Não tenho densidade intelectual e moro numa província desde 1970. Comecei minha vida de professor dedicando-me exclusivamente à sala de aula. Lia muito e preparava minhas aulas com afinco. Meu sonho era tornar-me compositor, ficcionista e cientista. As preocupações políticas passavam ao largo da minha vida, embora minhas posições fossem progressistas. O máximo que fiz foi participar da “Passeata dos Cem Mil”, em 1968, sem muita noção do que eu estava fazendo. Também, em 1970, ofereci-me para integrar um grupo de intelectuais peruanos que pretendiam protestar contra uma experiência nuclear da França no Atol de Mururoa. Minha oferta foi rejeitada e os intelectuais desistiram do protesto.
Nos anos de 1970, quando estudante e no início da minha carreira de professor, sofri algumas censuras por não ser socialista. A esquerda que conheci era por demais simplista e autoritária. Entretanto, operou-se uma mudança profunda na minha vida a partir de 1977. Fui convidado por dois estudantes secundaristas a fundar uma organização não governamental de defesa do ambiente. A princípio, recusei o convite por receio de me envolver numa iniciativa destinada ao fracasso. Contudo, uma vez fazendo parte do movimento, nunca mais o deixei.
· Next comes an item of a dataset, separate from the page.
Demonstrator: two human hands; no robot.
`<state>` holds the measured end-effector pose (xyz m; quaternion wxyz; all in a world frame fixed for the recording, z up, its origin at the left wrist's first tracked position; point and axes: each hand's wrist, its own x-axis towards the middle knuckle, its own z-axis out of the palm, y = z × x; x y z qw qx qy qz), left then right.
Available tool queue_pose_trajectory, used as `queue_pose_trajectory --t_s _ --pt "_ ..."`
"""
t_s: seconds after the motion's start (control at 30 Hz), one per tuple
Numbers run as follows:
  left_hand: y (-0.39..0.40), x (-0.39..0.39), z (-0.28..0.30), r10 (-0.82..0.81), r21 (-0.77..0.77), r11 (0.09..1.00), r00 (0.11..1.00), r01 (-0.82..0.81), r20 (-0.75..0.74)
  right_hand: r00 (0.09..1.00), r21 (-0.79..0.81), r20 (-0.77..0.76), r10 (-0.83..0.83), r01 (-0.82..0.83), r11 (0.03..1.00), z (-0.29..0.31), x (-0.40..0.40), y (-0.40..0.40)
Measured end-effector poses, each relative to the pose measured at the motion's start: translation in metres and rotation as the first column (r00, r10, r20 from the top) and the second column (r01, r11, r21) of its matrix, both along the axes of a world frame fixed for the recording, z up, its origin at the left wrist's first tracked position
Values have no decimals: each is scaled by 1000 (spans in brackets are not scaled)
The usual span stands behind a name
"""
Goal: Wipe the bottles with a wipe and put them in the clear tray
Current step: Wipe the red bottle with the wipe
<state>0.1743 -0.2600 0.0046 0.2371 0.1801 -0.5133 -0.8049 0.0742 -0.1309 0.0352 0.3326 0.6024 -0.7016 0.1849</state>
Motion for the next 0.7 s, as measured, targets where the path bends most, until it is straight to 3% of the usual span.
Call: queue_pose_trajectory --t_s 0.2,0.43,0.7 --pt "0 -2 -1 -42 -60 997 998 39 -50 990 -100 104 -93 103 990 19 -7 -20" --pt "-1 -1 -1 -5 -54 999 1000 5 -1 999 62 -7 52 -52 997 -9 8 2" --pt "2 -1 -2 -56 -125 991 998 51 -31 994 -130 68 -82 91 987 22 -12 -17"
Pouco a pouco, fui substituindo minhas leituras e pesquisas pelo ativismo. Minha ansiedade também aumentou, pois entendi que não estava mais estudando como devia para o exercício do magistério. Por outro lado, percebi que minha vida política sem mandato e sem remuneração abria largas portas para o conhecimento da realidade.
Mesmo assim, fui tomado por um sentimento de culpa crescente. De um lado, culpava-me por não me dedicar ao magistério como fizera entre 1970 e 1977. De outro, culpava-me por não me empenhar como devia na luta em defesa da questão socioambiental. Pareceu-me, durante muito tempo, que a responsabilidade pela solução dos problemas socioambientais era exclusivamente minha. Até quanto a este aspecto fui ambicioso.
Este brutal sentimento de culpa foi me conduzindo a uma postura intransigente e extremista. Mergulhei em profunda desconfiança quanto aos meus gostos por leituras de filosofia, de ciência, de religião e de ficção; meu gosto por música, por artes plásticas, por cinema. Comecei a repudiar toda minha formação humanística, no seu sentido mais amplo, e artística, muito mais antiga que minha preocupação pela questão socioambiental.
Com a idade, percebi que não tenho força para vencer sozinho lutas extremamente desiguais. Não sou Davi diante de Golias. Passei a desconsiderar as cobranças que me fazem, cobranças estas que partem de pessoas atuando numa frente apenas, enquanto eu atuo em muitas frentes simultaneamente. O problema dos que me cobram é não saber que muitos me cobram e que não tenho obrigação de pagar dívidas que não apenas minhas.
Comecei, então, a retornar às minhas origens. Voltei à filosofia, à ciência, à religião, à literatura, à música, às artes visuais, ao cinema. É impressionante, por um lado, como grande parte do passado em minha vida rebrota em minha memória. É impressionante também como esqueci de tantas coisas que aprendi. Às vezes, em sonho, uma sinfonia inteira sai do meu inconsciente. Ao acordar, é duro não lembrar o nome do seu compositor.
Pelo menos, tento equilibrar minha formação com meu ativismo. Estranho que muitos intelectuais e artistas só se preocupem com o que fazem. Parece que o mundo está limitado a seus interesses. Voltando a meu mundo, não esqueci do que acontece fora dele.